Although it remains relatively small, the Asian share of enrollment has also been increasing, from 0.5% in 1970 to 5.5% in 2016.  Asian students, on average, attend schools with 24% fellow Asians. The typical Asian student’s school was 37% white, 24.1% Asian, 23.3% Latino, and 10.4% black. It is important to note that the category for Asian students includes students from a wide variety of racial, cultural, socioeconomic and historical backgrounds as well as different levels of access to educational opportunities.

White students are now a minority across the nation’s public school enrollment comprising less than half (48.4%) public school students in 2016, a decline of eight percentage points from 2006. Yet white students are the most segregated. As their population declines white students are becoming less segregated with same-race peers, yet they continue to attend schools in which nearly seven out of 10 of their classmates are also white, a much higher percentage than their overall share of the enrollment.

The suburbs are experiencing profound changes.

Suburban schools in our nation’s largest metropolitan areas had only 47% white students in 2016, a ten-percentage point decline in a decade.About a seventh of these suburban students were black, and more than a fourth(27%) were Latino. There was considerable segregation within the suburbs, where both African American and Latino students typically attended schools that were about three-fourths nonwhite. White students in these same large suburbs attended schools where on average two-thirds of the enrolled students were white.

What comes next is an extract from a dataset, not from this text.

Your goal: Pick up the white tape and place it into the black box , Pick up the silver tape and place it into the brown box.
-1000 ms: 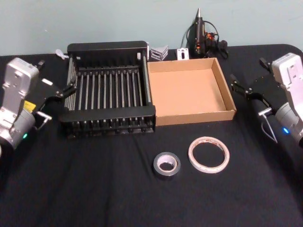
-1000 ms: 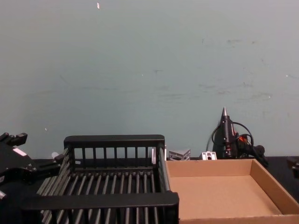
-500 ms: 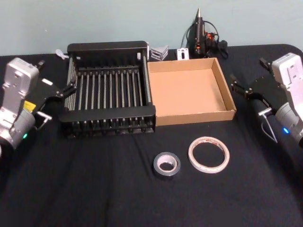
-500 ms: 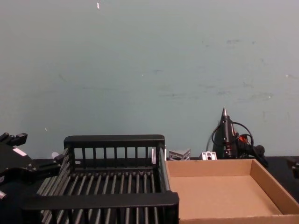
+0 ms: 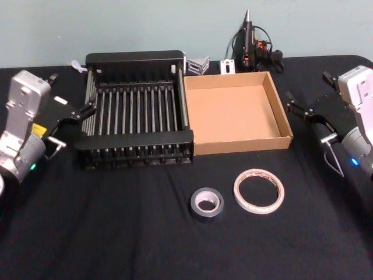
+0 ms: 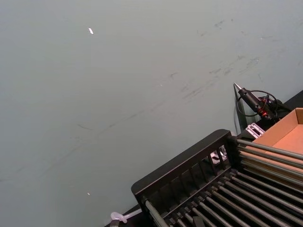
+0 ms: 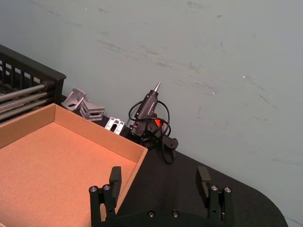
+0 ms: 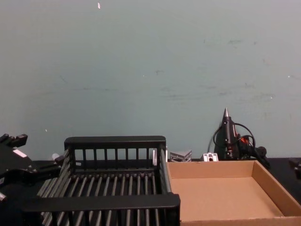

“This research makes clear that segregation is increasing and should be viewed with critical concern,” says Jennifer Ayscue, an assistant professor at North Carolina State University and a co-author of the report. “Allowing segregation to spread and deepen is harmful to individual students of all races and undermines our future in a rapidly changing nation.”

“The U.S. Supreme Court’s Brown decision, the most important decision of the 20th century, held that segregated education was ‘inherently unequal’ and created irreversible harm to segregated students,” concludes Orfield. “As a nation we have failed to live up to its promise and that harm is apparent. More than six decades after the Brown decision our nation faces a critical moment in which we must address the importance of integration. We must act now.”

Harming our Common Future: America’s Segregated Schools 65 Years after Brown is a project of the UCLA Civil Rights Project and the Center for Education and Civil Rights at Pennsylvania State University. The report was produced in collaboration with researchers at Loyola Marymount University, North Carolina State University and Pennsylvania State University. The full report was published online on the UCLA Civil Rights Project website, Friday, May 10, 2019.